E’ una mossa all’apparenza forte. Ma, al di là delle dichiarazioni dei pasdaran, rivela una sostanziale debolezza. Si presenta come l’iniziativa disperata di un leader che si sente franare il terreno sotto i piedi. Perchè, malgrado ogni artificio, non può nascondere la sua debacle, segnata dalla morte di quella sua creatura politica, il Pdl, che si era inventata per garantirsi il potere. Oggi, quindi, deve inventarsi un altro schema di gioco, sapendo che non può più giocare tutta la partitita in termini di comando. Probabilmente, la stessa decisione di salire al Quirinale, per mettere in mora Fini, è già il frutto di un compromesso. Tra Bossi e Berlusconi. Tra il capo del Carroccio che voleva le elezioni subito e il premier che ancora esitava. La soluzione finale fa pendere comunque la bilancia dalla parte della Lega. Questo è, infatti, il succo: col presidente della Camera che “si mette di traverso”, è impossibile per il governo andare avanti; di conseguenza, o Fini si leva di torno oppure tanto vale andare alle urne.

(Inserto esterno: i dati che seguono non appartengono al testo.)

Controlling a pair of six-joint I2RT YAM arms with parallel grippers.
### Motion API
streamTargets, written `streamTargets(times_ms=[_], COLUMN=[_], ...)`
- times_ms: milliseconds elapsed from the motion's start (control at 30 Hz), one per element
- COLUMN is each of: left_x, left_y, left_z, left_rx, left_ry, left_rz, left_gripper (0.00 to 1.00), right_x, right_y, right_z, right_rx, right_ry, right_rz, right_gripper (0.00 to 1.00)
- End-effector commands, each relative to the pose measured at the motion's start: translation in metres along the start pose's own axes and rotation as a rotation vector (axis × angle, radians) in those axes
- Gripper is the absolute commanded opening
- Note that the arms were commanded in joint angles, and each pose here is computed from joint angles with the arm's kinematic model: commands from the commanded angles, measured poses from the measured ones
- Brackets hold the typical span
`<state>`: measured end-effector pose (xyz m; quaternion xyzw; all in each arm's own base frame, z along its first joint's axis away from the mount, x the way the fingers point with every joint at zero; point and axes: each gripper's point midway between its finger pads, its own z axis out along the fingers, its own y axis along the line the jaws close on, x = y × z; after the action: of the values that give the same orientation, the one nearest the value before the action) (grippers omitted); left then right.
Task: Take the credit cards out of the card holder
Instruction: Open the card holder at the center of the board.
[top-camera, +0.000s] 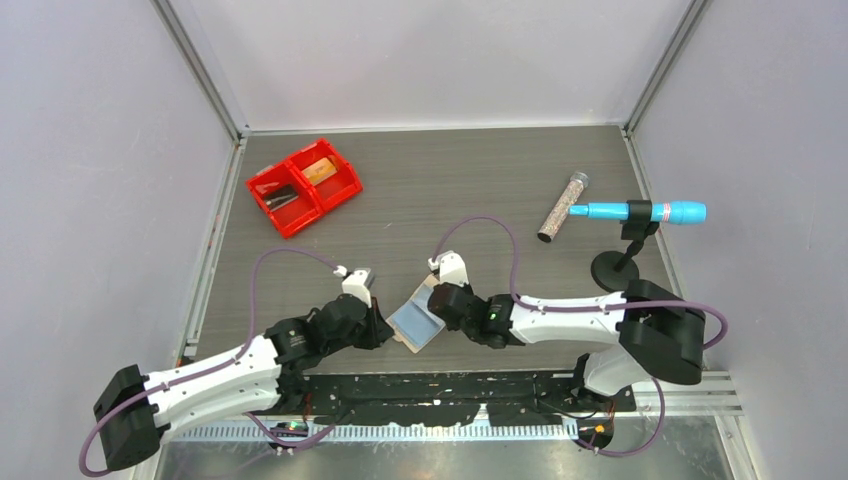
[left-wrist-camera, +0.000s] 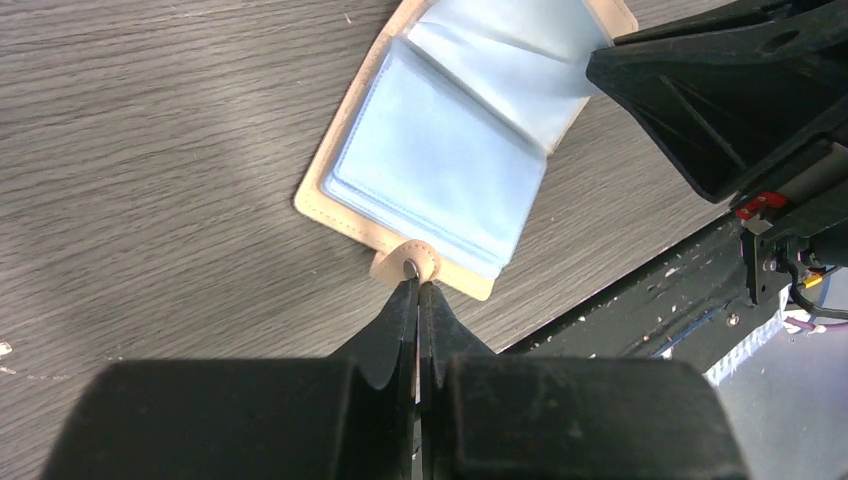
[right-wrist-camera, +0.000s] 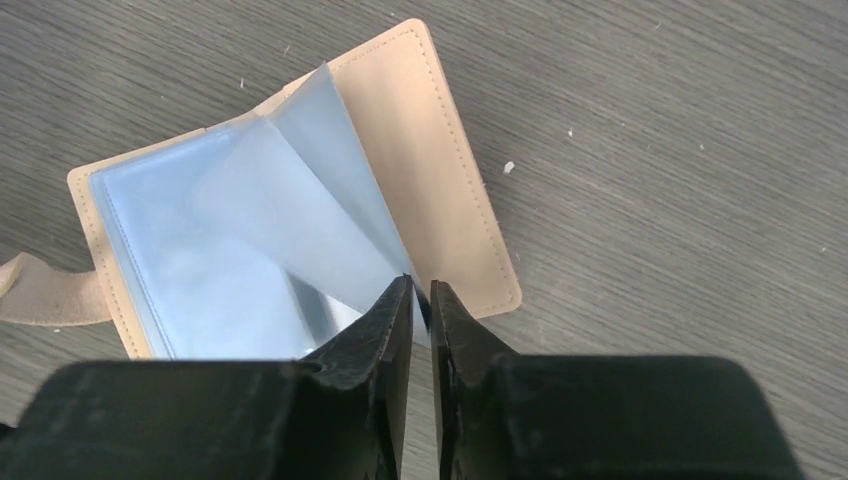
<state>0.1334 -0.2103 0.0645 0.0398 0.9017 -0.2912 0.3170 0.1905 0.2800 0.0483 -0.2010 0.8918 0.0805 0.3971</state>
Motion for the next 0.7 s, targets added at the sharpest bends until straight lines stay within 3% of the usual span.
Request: streamTargets(times_ms=[0,100,467,667], left_x=[-0.005,-0.009,-0.020,-0.019], left_y=[-0.005,-0.012,-0.047,-0.055], left_z=[0.002,0.000,-0.011,-0.011], left_rx=[0.027,0.057,0.228,0.257], left_ry=[-0.018,-0.027,-0.039,-0.022], left_rz=[0.024,0.061,0.205,0.212], left_gripper=[0.00,0.00,0.00,0.00], right_x=[-0.017,-0.013,0.031,0.023], right_y=[0.004,0.004,-0.005,-0.010], right_z=[-0.010,-0.014,-0.029,-0.037], right_rx=[-0.057,-0.080,-0.118,-0.118], right_ry=[-0.052,-0.042,0.059,0.032], right_rz=[0.069,0.108,0.297,0.312], right_gripper=[0.16,0.06,0.05,0.19])
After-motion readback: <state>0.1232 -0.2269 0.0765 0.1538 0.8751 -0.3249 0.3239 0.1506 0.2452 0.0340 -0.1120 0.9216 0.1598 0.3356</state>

In realtà, è facile per Bossi dire “elezioni”. Come che vada, lui vince sempre. La Lega è destinata ad accrescere i suoi suffragi. Dalle urne uscirà più forte. Ai danni del Pdl, e probabilmente non solo al Nord. E’ naturale, dunque, che il “senatur” soffi sul fuoco. I sondaggi, invece, sono contrari a Berlusconi che tanto li ha amati. Il premier dovrà ammettere che il grande raccolto elettorale di due anni fa è stato del tutto inutile, che non è stato in grado di mantenere la promessa di governabilità solennemente enunciata. Lui è solito affrontare ogni campagna elettorale all’attacco. Ma questa volta sarebbe costretto a giocare in difesa. Grande raccontatore di sogni, vedrebbe ora messi in piazza i suoi incubi. Il plebiscito elettorale è tutt’altro che certo. E, se dovesse perdere, per il Cavaliere sarebbe la fine. La Lega, al contrario, avrebbe altre opzioni, da mettere a frutto.

Molti dicono che si corre ormai verso le elezioni. Ma le variabili rimangono. E’ certa la cancellazione dall’agenda del “patto di legislatura”, proposto da Fini a Mirabello, mai peraltro preso in seria considerazione, presupponendo una disponibilità alla trattativa che da parte del Cavaliere non c’è mai stata. Tuttavia, non è da escludere che si finisca per stiracchiare la maggioranza ancora per un po’, attraverso la cosiddetta verifica, in cui tutti i gruppi del centrodestra votano i famosi punti programmatici, mantenendo ciascuno, però, le proprie riserve mentali. Berlusconi potrebbe pensare così di guadagnare tempo, portando avanti, tra i finiani più tiepidi, e nell’area grigia dei mini-partiti, una campagna acquisti che finora non ha dato grandi risultati. Se, però, anche questa si rivelasse una strada senza uscite? Sullo sfondo rimane l’incongita di una mossa a sorpresa, un altro predellino, uno “strappo”,  da parte di un premier per il quale non è una remora la distruzione degli equilibri istituzionali. Il berlusconismo sta finendo. Ma minaccia di trascinare nella sua rovina il Paese.